Repeat verbatim, and only, the lines of the data below, beginning at the line that contains "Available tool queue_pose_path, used" and stopping after the line that contains "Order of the".

--- Records for the exercise Enclosed Below ---

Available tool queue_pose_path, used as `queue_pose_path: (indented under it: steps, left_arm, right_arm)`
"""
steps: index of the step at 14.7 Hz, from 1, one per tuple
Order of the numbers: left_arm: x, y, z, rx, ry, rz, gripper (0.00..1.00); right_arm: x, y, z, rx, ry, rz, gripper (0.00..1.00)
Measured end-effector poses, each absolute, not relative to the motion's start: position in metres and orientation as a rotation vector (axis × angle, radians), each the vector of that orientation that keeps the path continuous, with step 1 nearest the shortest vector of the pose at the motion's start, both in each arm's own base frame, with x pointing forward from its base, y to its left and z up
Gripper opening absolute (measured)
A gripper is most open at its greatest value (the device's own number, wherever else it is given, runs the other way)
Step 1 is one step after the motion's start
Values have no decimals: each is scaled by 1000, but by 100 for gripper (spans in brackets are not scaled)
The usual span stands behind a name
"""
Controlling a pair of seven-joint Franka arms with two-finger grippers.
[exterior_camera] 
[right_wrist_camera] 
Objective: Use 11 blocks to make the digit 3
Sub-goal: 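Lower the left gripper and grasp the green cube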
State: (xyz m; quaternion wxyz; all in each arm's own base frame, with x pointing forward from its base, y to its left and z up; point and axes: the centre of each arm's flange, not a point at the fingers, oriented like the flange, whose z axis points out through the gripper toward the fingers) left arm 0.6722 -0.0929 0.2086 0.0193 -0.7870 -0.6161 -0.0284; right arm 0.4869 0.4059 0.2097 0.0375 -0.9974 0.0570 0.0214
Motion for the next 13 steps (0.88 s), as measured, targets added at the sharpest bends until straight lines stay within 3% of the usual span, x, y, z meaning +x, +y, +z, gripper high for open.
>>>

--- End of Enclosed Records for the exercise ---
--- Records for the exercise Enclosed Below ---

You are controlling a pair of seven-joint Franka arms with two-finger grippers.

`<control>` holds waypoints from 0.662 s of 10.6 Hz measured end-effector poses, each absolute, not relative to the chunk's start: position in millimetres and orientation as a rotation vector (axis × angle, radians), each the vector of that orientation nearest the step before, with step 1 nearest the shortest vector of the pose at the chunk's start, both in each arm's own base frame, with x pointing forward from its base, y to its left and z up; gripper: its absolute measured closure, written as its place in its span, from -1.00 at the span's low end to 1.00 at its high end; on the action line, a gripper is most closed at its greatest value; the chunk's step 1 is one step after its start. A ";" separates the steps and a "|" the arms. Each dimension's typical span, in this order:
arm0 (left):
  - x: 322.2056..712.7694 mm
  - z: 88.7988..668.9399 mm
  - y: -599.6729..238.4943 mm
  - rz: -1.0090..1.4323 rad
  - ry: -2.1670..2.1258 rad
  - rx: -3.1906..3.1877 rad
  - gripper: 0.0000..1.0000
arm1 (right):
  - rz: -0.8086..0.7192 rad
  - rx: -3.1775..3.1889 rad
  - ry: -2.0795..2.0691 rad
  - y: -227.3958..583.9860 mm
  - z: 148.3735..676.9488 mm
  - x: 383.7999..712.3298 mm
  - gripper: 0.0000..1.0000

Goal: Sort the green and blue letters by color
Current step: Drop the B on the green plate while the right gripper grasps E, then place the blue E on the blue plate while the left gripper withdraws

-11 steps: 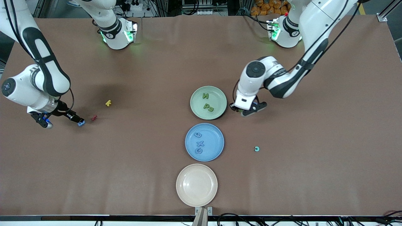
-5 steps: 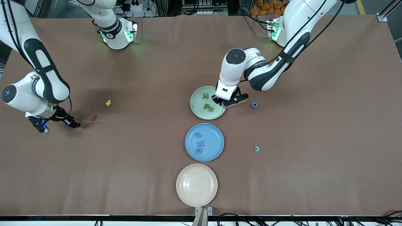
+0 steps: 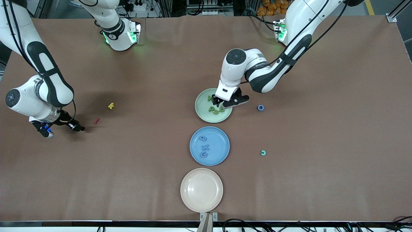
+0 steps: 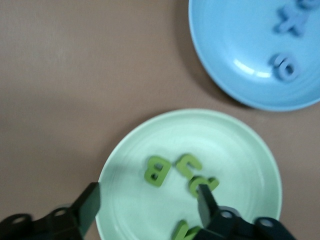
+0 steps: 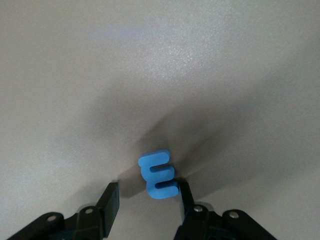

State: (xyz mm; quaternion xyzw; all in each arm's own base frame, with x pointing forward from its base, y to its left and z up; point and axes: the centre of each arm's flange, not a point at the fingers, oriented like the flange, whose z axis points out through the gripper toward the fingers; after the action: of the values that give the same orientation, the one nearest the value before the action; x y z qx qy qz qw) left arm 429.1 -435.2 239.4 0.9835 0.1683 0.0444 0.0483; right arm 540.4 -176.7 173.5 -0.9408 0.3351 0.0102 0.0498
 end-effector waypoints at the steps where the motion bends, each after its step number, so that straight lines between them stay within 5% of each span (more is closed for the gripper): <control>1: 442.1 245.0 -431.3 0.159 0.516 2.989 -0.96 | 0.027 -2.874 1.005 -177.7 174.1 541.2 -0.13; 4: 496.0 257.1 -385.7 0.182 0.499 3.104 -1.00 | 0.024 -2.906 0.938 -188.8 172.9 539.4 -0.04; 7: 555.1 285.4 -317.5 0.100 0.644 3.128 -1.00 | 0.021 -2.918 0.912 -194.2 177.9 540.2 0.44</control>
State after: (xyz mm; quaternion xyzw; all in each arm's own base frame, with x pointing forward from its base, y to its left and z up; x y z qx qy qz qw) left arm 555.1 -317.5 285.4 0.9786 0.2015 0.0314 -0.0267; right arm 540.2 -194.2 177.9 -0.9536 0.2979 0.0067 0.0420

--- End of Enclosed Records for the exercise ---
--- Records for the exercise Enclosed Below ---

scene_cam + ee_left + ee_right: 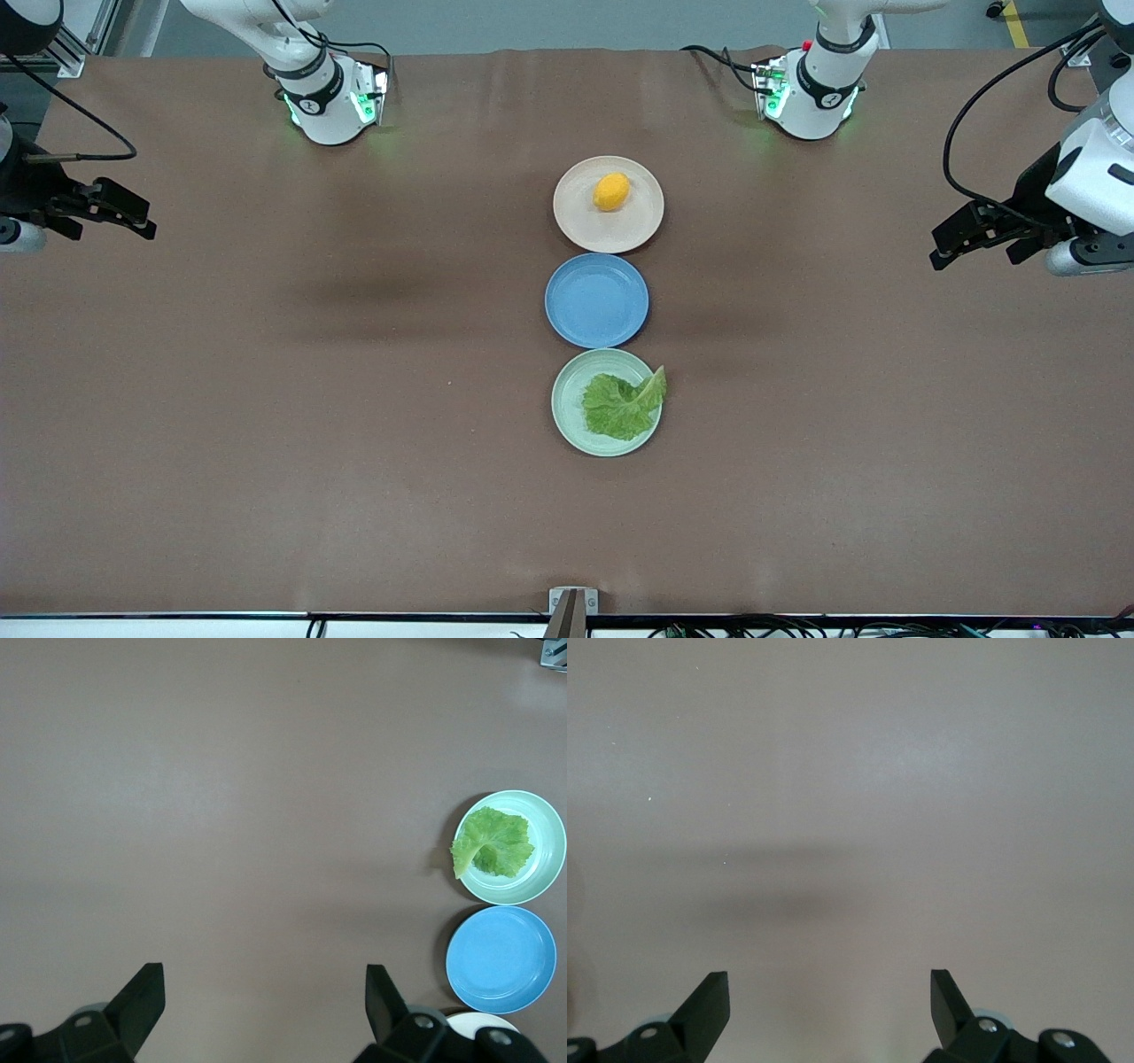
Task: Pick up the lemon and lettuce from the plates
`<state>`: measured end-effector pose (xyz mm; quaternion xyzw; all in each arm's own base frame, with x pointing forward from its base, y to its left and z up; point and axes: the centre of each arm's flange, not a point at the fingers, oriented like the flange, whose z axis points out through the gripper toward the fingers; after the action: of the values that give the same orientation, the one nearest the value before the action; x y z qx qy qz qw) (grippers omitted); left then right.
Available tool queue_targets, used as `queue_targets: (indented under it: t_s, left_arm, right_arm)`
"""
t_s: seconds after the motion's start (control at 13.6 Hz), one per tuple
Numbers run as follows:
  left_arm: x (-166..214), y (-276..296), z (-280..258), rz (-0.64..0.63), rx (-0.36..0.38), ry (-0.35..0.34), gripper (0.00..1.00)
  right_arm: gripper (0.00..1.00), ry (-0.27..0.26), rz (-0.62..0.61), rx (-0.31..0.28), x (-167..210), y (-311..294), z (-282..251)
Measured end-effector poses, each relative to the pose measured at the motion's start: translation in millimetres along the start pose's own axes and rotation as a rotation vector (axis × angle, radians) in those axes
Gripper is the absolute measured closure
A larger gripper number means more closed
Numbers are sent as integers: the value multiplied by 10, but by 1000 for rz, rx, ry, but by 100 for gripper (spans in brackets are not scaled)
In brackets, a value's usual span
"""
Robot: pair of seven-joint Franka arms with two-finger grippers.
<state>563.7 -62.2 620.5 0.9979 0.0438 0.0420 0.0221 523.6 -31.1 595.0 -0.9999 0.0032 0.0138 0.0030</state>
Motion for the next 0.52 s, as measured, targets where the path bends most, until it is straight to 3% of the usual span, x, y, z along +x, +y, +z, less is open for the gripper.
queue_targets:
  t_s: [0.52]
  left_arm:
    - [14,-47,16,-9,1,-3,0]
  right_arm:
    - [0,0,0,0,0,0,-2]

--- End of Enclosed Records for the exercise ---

▶ _Result_:
Available tool queue_pose_path, used as `queue_pose_path: (indented under it: steps, left_arm, right_arm)`
"""
steps: index of the step at 14.7 Hz, from 1, one per tuple
Order of the numbers: left_arm: x, y, z, rx, ry, rz, gripper (0.00..1.00); right_arm: x, y, z, rx, ry, rz, gripper (0.00..1.00)

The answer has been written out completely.